-- YOUR ASSIGNMENT --
What lines of the data below hold the string "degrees"? Copy each one out.

-- DATASET ENTRIES --
================================
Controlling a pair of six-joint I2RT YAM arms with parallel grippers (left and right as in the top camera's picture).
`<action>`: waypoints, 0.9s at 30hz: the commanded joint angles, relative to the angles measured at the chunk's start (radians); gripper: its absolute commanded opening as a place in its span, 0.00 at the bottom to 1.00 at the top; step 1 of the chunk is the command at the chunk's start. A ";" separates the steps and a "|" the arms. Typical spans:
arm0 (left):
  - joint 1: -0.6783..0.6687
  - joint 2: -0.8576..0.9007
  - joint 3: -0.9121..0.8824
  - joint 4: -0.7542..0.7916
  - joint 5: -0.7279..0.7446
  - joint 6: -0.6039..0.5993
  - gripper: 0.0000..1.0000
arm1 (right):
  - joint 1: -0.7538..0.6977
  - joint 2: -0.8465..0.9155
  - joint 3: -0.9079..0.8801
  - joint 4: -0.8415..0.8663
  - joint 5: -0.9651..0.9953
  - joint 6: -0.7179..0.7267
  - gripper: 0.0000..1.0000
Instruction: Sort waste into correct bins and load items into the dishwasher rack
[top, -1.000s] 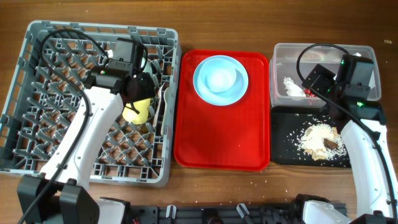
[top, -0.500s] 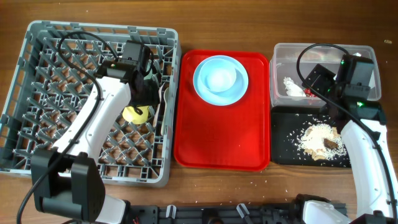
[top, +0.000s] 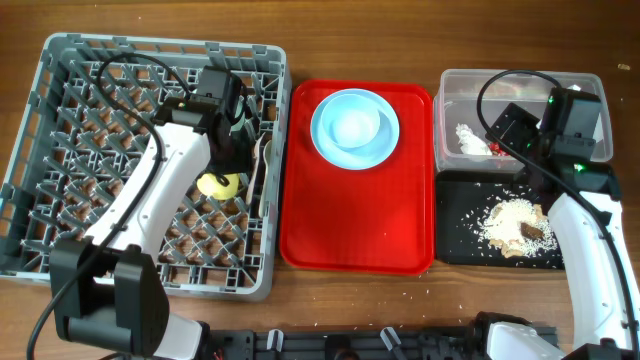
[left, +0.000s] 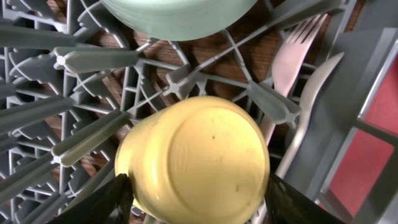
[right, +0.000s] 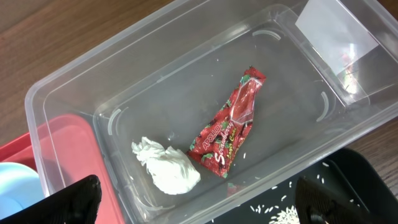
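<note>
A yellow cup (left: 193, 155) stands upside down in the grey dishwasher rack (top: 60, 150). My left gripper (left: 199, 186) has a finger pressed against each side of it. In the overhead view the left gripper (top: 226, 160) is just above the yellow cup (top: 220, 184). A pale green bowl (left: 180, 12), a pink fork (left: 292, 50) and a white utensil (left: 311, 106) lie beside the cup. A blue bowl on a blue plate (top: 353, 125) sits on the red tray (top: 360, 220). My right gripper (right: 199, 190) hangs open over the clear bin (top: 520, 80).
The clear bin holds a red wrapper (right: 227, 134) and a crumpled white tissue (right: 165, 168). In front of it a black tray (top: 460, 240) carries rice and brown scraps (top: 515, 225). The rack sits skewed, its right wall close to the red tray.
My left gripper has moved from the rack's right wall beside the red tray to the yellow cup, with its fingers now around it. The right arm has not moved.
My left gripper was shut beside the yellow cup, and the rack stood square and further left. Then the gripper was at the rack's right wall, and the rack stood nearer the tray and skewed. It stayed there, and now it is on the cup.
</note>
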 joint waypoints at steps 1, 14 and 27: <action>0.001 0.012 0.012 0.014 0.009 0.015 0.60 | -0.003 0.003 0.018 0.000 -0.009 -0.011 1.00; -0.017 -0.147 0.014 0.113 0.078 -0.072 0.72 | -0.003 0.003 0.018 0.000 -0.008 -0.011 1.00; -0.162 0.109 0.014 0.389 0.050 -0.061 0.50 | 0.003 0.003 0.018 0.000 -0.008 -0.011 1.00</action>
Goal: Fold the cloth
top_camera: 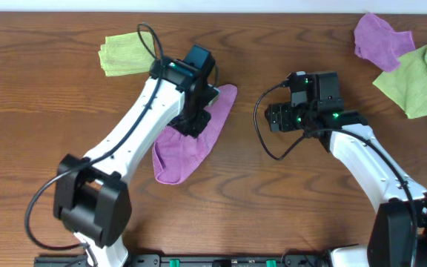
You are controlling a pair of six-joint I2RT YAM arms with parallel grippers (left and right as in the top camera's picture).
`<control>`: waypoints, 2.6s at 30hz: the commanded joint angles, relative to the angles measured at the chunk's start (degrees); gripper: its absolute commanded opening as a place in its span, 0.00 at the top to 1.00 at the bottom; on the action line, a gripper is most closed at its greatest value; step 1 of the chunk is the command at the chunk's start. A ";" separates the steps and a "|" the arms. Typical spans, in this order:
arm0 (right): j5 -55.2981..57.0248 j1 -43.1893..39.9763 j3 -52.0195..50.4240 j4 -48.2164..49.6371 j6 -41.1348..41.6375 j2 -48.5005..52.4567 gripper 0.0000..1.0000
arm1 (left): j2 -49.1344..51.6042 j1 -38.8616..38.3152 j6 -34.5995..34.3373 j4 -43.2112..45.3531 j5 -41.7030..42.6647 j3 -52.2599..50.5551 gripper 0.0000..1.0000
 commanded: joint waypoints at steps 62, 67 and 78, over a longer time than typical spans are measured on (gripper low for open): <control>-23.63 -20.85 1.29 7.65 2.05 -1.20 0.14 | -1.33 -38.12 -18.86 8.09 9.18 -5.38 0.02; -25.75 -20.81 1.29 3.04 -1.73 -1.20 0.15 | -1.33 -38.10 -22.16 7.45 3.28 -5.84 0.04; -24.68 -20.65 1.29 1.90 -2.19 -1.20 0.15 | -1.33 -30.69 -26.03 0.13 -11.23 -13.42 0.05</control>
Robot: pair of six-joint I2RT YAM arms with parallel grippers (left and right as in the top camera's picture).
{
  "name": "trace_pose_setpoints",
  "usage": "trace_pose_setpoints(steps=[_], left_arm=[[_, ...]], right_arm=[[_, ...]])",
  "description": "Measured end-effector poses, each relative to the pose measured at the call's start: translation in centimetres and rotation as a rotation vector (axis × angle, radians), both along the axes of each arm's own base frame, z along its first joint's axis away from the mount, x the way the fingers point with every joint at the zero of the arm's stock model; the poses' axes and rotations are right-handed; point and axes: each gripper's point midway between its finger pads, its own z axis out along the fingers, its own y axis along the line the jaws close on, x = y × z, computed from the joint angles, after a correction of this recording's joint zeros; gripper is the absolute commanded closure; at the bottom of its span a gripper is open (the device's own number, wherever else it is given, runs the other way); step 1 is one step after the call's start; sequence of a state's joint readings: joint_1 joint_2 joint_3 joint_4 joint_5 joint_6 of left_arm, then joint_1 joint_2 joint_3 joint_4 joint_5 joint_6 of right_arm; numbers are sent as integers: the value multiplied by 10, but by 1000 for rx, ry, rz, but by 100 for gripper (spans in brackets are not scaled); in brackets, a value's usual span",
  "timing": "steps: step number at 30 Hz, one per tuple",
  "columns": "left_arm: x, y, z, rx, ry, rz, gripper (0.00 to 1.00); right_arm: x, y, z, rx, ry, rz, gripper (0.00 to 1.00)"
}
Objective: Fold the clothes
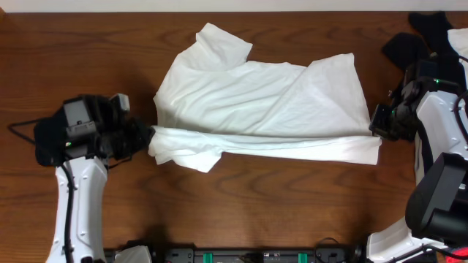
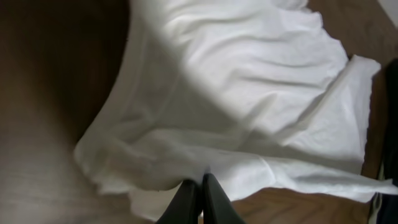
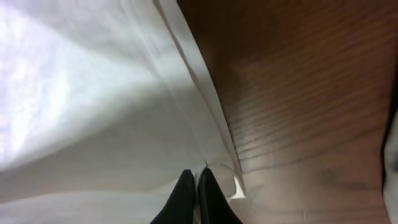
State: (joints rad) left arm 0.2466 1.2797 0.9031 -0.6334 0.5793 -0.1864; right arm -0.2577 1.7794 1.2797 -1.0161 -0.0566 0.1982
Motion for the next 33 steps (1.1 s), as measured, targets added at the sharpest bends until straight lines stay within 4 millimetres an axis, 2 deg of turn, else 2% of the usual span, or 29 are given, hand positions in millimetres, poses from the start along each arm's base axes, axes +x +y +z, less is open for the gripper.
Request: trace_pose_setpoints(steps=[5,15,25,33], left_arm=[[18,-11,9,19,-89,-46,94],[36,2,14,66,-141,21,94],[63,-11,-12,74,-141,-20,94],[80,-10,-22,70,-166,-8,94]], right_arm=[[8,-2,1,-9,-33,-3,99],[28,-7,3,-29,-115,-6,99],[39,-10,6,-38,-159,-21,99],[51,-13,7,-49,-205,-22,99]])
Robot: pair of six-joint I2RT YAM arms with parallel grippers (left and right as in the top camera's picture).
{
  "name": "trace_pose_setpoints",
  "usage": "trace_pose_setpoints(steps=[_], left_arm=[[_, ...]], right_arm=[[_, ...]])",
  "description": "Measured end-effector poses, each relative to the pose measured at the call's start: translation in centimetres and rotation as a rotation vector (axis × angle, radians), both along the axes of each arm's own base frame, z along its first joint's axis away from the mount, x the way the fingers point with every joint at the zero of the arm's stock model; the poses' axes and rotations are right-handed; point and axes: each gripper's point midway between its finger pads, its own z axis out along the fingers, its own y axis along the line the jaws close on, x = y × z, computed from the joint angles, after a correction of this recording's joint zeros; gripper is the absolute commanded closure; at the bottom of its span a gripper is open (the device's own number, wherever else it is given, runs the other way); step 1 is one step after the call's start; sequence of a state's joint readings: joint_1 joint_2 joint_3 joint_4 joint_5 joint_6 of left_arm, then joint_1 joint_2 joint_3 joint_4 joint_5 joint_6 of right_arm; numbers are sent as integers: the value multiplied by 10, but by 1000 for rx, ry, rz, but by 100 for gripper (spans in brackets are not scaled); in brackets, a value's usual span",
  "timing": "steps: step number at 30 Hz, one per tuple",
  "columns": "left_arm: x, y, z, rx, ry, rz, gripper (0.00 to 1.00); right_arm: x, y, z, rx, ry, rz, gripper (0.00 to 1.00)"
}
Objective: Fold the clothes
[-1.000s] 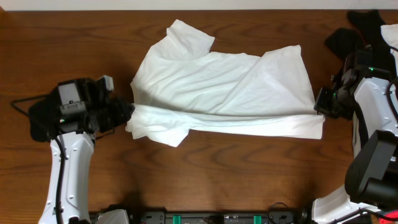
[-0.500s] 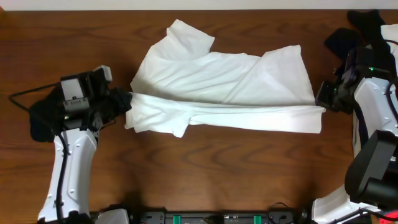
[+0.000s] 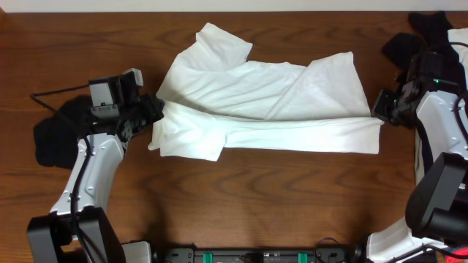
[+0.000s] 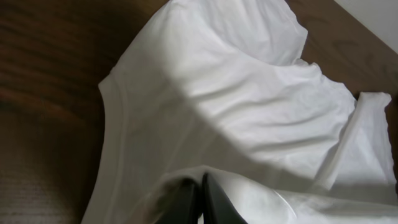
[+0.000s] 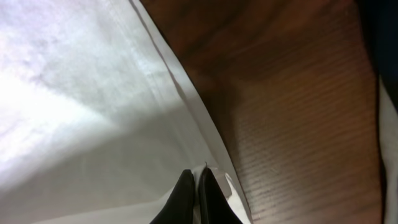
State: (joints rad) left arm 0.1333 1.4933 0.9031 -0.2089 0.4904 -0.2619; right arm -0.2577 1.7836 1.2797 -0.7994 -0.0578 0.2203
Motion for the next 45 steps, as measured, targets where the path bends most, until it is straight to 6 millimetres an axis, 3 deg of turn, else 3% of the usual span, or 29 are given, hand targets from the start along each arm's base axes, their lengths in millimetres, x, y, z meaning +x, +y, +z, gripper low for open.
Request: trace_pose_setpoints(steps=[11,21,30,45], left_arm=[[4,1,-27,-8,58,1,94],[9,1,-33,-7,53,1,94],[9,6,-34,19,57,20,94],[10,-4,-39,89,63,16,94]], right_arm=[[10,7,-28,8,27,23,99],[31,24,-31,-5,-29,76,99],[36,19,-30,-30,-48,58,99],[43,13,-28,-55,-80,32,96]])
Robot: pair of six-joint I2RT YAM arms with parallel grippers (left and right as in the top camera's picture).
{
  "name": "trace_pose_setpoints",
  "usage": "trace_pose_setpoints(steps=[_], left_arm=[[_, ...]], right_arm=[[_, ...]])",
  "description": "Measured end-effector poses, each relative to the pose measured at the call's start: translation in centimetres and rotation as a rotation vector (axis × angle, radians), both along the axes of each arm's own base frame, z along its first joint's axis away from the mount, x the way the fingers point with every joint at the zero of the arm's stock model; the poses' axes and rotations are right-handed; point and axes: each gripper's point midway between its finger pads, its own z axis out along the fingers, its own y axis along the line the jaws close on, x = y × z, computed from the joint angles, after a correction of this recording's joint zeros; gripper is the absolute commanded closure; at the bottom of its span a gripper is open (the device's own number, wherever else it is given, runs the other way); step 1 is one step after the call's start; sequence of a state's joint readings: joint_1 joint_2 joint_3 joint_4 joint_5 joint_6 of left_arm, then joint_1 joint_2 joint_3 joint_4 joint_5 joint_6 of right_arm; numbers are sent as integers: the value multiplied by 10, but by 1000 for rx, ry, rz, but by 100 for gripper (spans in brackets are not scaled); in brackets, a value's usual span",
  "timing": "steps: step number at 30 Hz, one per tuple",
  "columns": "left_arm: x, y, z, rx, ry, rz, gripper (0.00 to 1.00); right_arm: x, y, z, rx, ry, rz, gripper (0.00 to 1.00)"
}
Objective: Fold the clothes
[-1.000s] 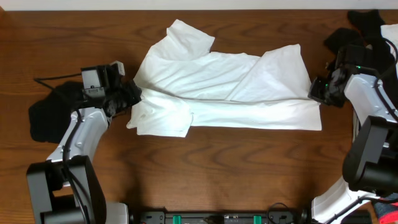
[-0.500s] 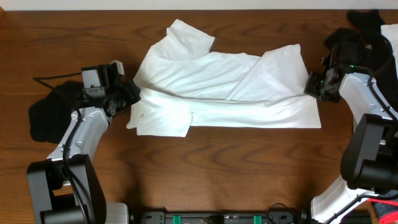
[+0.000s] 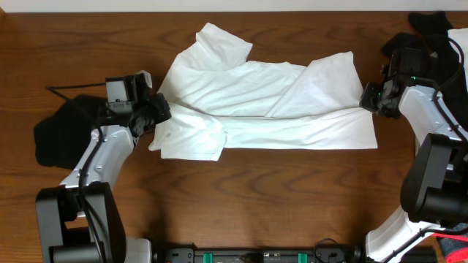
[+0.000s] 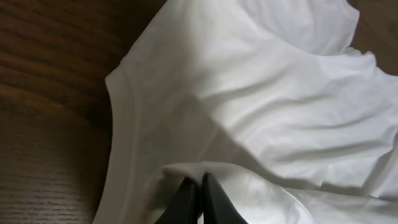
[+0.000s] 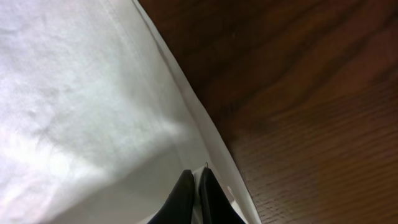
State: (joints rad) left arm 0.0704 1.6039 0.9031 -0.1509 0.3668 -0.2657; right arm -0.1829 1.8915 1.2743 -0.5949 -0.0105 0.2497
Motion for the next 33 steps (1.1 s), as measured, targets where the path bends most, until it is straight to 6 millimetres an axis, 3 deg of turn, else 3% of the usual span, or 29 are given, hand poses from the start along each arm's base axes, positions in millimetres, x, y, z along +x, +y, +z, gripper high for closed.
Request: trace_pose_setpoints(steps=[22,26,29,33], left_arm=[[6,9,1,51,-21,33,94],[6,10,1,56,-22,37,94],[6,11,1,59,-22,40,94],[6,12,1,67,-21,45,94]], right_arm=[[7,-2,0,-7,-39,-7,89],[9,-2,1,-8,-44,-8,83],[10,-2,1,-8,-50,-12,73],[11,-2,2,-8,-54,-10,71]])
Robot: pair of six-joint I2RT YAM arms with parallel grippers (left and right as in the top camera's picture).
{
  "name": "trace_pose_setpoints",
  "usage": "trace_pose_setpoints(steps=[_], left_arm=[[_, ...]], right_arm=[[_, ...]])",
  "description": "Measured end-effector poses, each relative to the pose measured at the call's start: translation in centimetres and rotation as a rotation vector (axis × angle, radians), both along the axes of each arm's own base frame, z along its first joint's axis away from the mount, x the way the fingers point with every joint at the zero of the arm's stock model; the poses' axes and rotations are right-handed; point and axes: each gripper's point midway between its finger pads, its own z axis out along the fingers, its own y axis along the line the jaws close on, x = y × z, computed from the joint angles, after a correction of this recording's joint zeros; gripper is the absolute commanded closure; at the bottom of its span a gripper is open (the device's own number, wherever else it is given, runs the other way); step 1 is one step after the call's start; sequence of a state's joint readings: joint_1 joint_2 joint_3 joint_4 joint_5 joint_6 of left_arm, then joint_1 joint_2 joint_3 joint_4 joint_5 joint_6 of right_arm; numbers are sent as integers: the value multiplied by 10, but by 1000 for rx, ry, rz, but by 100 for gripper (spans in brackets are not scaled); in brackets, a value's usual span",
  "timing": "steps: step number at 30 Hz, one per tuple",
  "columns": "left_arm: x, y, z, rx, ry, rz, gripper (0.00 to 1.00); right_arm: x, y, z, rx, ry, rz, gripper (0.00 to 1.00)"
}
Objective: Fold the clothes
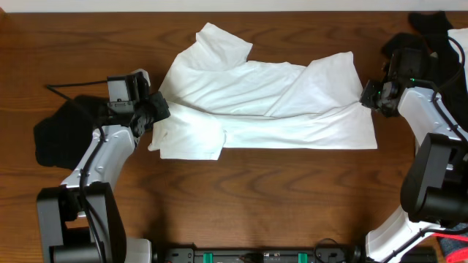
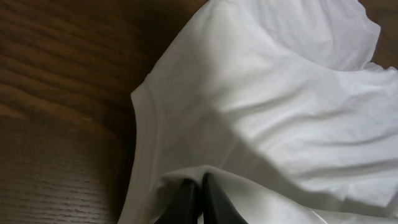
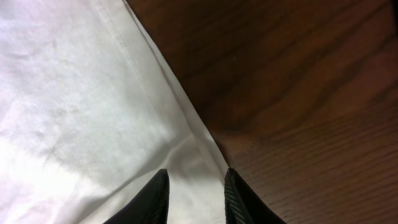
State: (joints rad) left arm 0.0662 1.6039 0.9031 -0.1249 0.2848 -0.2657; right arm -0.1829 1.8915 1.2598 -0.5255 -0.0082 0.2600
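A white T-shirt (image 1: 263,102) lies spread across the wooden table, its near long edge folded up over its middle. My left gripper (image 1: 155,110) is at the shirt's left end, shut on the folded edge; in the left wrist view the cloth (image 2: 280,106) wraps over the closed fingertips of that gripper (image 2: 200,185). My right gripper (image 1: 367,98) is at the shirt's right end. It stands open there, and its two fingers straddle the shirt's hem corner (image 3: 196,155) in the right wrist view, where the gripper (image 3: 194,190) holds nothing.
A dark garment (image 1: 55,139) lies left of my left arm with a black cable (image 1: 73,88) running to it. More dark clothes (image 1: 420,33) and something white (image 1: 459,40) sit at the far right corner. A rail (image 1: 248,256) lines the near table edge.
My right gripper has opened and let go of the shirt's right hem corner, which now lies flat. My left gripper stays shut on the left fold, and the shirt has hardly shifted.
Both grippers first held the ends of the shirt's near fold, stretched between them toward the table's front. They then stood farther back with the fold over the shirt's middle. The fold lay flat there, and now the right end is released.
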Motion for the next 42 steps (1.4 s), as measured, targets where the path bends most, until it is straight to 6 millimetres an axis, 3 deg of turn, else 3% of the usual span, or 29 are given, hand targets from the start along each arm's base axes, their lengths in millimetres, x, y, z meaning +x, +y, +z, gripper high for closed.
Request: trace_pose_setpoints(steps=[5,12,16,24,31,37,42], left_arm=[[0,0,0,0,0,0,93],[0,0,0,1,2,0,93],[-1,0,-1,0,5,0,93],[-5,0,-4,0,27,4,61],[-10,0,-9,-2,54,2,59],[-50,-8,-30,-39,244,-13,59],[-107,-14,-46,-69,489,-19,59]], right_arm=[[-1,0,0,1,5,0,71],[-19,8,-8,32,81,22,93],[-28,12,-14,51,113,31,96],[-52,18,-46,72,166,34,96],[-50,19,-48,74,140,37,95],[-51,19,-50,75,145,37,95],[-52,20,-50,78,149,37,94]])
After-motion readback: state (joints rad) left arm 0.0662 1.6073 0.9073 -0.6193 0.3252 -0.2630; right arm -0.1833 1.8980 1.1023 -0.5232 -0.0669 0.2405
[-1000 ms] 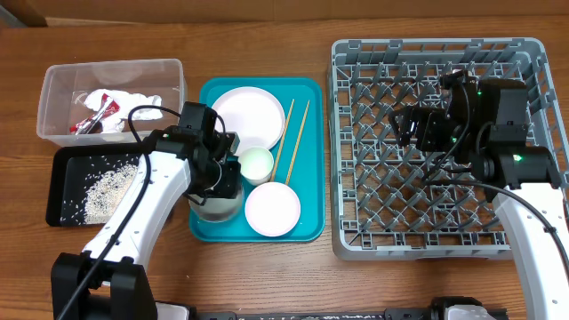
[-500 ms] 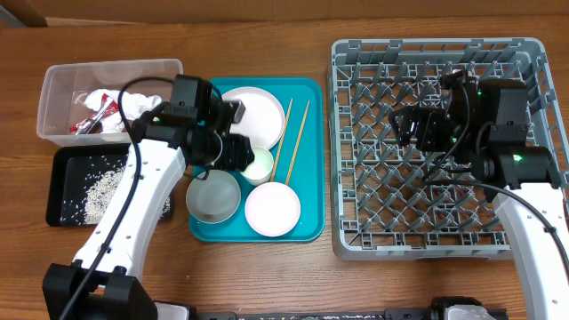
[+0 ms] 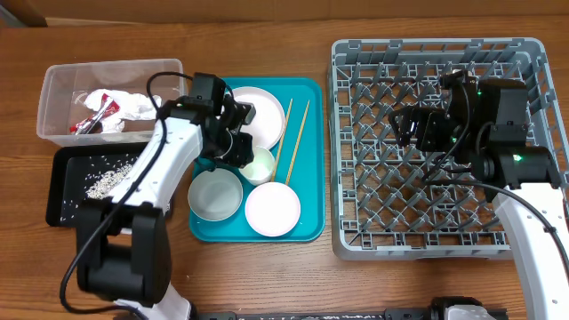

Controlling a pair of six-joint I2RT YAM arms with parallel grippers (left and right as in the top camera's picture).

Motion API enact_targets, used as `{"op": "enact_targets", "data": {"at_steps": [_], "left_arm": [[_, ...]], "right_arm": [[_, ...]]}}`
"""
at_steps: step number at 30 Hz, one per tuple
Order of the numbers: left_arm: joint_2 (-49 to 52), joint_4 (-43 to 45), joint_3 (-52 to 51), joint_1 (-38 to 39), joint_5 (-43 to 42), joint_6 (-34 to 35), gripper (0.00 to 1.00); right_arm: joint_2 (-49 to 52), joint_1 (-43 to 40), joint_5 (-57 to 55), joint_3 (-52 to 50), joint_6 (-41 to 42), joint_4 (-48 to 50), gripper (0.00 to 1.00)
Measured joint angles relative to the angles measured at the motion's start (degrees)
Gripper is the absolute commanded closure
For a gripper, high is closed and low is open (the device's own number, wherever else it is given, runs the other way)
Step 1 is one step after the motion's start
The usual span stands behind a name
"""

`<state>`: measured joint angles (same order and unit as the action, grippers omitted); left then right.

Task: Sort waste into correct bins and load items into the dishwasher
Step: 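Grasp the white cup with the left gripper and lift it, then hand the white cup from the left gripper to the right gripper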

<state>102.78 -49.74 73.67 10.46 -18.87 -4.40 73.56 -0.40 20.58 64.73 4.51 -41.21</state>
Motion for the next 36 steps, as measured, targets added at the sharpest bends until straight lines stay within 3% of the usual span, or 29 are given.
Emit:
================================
-- ANSWER TO THIS TASK --
`<control>`: waypoints, 2.6s at 30hz: the commanded joint angles, relative to the angles measured at the chunk's start (degrees); gripper: its absolute commanded opening as a place in its span, 0.00 at the top to 1.00 at the bottom; on the action line, a gripper is most closed at its greatest value; step 1 of the chunk is the command at the chunk's start. A ";" separates the steps and a "|" the arms. Typical spans, in this order:
Measured joint angles relative to the angles measured at the motion's start (degrees)

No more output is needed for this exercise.